DESCRIPTION OF THE TASK: Reproduce verbatim the lines of the material below, starting at the line with "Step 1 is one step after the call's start" and ending at the line with "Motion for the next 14", both inclusive; skip the rest.

MATERIAL SUPPLIED:
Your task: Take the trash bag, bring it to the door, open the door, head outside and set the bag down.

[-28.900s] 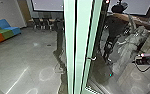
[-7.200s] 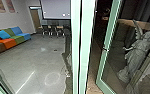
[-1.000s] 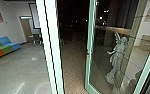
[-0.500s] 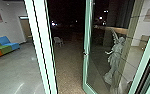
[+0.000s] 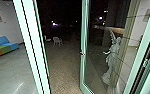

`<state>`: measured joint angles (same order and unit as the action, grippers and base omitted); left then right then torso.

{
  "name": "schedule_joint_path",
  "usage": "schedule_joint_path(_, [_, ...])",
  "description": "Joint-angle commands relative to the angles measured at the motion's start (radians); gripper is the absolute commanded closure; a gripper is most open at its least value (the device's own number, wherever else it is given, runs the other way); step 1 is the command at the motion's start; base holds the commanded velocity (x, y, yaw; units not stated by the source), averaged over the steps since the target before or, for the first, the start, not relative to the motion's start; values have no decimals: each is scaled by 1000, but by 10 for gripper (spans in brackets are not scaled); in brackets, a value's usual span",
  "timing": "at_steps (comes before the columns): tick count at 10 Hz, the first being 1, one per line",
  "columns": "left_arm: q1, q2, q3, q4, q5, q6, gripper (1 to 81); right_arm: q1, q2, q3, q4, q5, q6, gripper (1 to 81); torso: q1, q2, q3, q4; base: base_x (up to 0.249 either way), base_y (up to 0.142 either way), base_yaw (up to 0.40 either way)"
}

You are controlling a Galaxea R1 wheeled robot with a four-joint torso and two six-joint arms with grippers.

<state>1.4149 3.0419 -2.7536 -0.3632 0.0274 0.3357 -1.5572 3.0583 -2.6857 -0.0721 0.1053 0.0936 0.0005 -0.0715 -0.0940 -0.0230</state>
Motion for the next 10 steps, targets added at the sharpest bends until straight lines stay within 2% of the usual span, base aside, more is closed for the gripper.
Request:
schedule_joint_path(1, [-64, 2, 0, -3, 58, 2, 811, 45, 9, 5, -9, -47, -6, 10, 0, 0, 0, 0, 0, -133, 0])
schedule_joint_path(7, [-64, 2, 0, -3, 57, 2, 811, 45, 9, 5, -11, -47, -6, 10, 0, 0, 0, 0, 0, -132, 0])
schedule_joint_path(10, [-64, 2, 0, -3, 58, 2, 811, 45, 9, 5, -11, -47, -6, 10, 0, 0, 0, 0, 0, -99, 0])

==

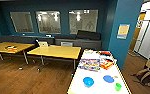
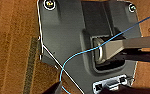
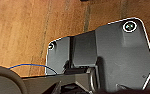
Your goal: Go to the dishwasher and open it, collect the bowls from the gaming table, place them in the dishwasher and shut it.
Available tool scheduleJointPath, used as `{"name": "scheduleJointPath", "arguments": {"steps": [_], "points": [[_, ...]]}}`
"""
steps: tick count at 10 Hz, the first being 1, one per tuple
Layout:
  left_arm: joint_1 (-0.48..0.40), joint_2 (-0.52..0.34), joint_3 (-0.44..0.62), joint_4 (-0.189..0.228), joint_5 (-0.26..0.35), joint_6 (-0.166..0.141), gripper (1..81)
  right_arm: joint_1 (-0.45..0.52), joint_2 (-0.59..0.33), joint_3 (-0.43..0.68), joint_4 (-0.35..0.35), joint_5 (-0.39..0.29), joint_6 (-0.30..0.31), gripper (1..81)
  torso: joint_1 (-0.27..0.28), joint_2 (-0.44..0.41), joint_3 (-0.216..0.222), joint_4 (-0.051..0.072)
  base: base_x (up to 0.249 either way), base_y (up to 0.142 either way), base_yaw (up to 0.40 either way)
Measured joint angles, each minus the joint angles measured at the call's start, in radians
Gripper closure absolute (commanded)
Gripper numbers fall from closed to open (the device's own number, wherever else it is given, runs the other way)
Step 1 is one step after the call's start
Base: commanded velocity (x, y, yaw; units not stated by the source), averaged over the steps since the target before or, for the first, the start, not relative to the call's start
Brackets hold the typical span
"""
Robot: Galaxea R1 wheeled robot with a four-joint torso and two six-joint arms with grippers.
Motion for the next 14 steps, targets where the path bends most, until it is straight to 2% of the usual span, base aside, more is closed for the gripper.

YOUR RESPONSE:
Step 1 is one step after the call's start
Base: commanded velocity (x, y, yaw; units not stated by the source), averaged over the steps since the target before or, for the first, the start, not relative to the call's start
Brackets hold the typical span
"""
Robot: Galaxea R1 wheeled robot with a four-joint torso and two six-joint arms with grippers.
Motion for the next 14 steps, targets where the path bends most, until it is straight to 2% of the usual span, base aside, more is closed for the gripper.

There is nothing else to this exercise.